The Institute of Chartered Accountants of Scotland (ICAS), one of the accounting bodies that introduced the competence based approach in 1999, adopted this system by zooming in on the idea that, “purely theoretical knowledge-based learning does not meet the needs of the employers and means have to be found to deliver and assess relevant competencies and capabilities where and when they are needed.”

Although the competence approach is relevant to the evolving world, the Institute of Chartered Accountants of Scotland noted shortfalls in this system.

Candidates have to be assessed over a period of time, thereby drawing resources from the institution that could be needed elsewhere in the organisation.

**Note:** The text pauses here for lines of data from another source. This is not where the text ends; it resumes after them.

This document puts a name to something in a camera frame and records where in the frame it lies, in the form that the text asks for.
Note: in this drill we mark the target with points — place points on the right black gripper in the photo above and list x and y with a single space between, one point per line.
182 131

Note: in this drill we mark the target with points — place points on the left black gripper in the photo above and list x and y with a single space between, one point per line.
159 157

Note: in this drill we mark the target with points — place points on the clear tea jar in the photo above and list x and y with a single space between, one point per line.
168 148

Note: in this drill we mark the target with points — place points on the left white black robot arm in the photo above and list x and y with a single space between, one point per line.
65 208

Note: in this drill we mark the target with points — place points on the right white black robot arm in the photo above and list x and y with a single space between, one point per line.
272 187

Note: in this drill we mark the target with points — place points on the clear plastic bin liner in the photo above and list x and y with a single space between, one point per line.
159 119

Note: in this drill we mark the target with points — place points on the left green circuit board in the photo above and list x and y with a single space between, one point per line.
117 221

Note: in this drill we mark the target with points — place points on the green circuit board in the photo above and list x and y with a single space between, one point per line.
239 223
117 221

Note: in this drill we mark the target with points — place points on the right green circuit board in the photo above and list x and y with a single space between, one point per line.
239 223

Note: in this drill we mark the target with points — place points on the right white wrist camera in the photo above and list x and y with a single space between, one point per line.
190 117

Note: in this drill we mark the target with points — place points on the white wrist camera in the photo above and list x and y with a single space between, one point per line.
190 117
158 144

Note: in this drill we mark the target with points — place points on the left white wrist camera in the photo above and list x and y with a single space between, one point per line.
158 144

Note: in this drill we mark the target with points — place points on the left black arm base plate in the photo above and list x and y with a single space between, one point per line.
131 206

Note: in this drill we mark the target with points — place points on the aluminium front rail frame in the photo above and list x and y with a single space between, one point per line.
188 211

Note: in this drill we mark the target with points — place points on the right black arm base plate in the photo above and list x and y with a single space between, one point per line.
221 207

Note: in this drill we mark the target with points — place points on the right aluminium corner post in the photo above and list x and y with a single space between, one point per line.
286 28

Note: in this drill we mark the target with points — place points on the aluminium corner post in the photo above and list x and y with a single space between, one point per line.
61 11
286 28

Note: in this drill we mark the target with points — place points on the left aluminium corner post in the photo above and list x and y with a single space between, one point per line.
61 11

On another note, to ensure justice is rendered to the aspiring chartered accountant, the assessor has to be impartial, calling for ultimate professionalism for the success and continuity of the system.

Lastly, candidates are recruited in different organisations with different operating systems. In this regard candidates have no control over the places they work, which may influence the end result.

Since this is a newly crafted scheme in South Africa, the SAICA is still to walk the path to dig into the merits or demerits of the system, however, much effort by the institute in honing and refining CAs will ensure a new generation of leaders geared for the challenges of the 21st century.